By focusing almost entirely on how two very particular late silver-age narratives have influenced and shaped contemporary, post-silver age superhero narratives, Klock makes the mistake of conceiving of the various “ages” of superhero narratives and their influences upon the following generations as being a clean and continuous process (a manner in which history, as Foucault, among many others, reminds us, simply does not operate), with each age leading directly into the one that most directly follows it. Klock also seems to conceive of superhero narratives as being created and read in a virtual vacuum without any influence coming from outside their own genre.

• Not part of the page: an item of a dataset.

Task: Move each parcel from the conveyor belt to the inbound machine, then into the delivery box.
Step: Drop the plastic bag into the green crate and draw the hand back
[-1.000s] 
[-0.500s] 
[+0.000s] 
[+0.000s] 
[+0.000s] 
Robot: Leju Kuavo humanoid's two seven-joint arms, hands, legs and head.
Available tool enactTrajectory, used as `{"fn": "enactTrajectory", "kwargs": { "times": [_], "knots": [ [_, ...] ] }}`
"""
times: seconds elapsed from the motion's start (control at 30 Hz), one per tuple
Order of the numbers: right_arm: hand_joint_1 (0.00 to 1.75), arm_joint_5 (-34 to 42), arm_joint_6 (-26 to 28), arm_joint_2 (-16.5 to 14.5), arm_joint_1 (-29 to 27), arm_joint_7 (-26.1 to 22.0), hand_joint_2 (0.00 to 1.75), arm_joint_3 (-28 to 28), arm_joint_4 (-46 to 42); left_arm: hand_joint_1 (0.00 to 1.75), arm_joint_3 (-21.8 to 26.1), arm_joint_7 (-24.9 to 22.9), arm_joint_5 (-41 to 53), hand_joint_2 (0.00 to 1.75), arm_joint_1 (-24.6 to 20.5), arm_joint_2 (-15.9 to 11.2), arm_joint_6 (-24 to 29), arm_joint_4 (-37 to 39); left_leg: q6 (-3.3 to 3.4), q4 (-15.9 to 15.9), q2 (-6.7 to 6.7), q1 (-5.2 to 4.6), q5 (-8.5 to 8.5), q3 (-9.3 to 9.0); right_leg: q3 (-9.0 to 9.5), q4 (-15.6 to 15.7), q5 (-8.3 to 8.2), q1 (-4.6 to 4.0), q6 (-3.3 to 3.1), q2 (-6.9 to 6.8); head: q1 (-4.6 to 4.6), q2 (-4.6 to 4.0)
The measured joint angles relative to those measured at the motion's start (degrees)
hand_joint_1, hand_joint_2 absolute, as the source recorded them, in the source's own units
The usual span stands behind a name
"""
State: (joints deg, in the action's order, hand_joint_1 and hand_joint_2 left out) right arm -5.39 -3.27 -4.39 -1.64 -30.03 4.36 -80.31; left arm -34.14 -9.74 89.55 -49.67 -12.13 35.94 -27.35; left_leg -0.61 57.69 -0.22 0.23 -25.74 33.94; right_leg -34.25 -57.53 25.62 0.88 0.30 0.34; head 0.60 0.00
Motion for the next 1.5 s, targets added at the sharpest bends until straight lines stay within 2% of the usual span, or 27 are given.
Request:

Klock ultimately fails to deliver on what his title, perhaps unreasonably, promises. He does not succeed in providing us with a way to “read” superhero comics nor does he attempt to even offer an attack on the notion of there actually being a way, per se, to go about reading them. For that matter, he does not even provide us with a sufficient method with which to read and consider post-silver age and high-postmodern, revisionary superhero narratives. He simply suggests something of a method, and a fairly limited one at that (particularly for those outside of the academy), by which we might begin to consider how certain post-silver age superhero narratives have, quite consciously, responded to their immediate, strong late-silver age precursors. Furthermore, Klock does not provide us with much of a reason as to why we should actually read and grant these books critical attention, aside from joining him in the task of attempting to chart the influences of one highly particular set of superhero narratives upon another highly particular set that immediately follows them.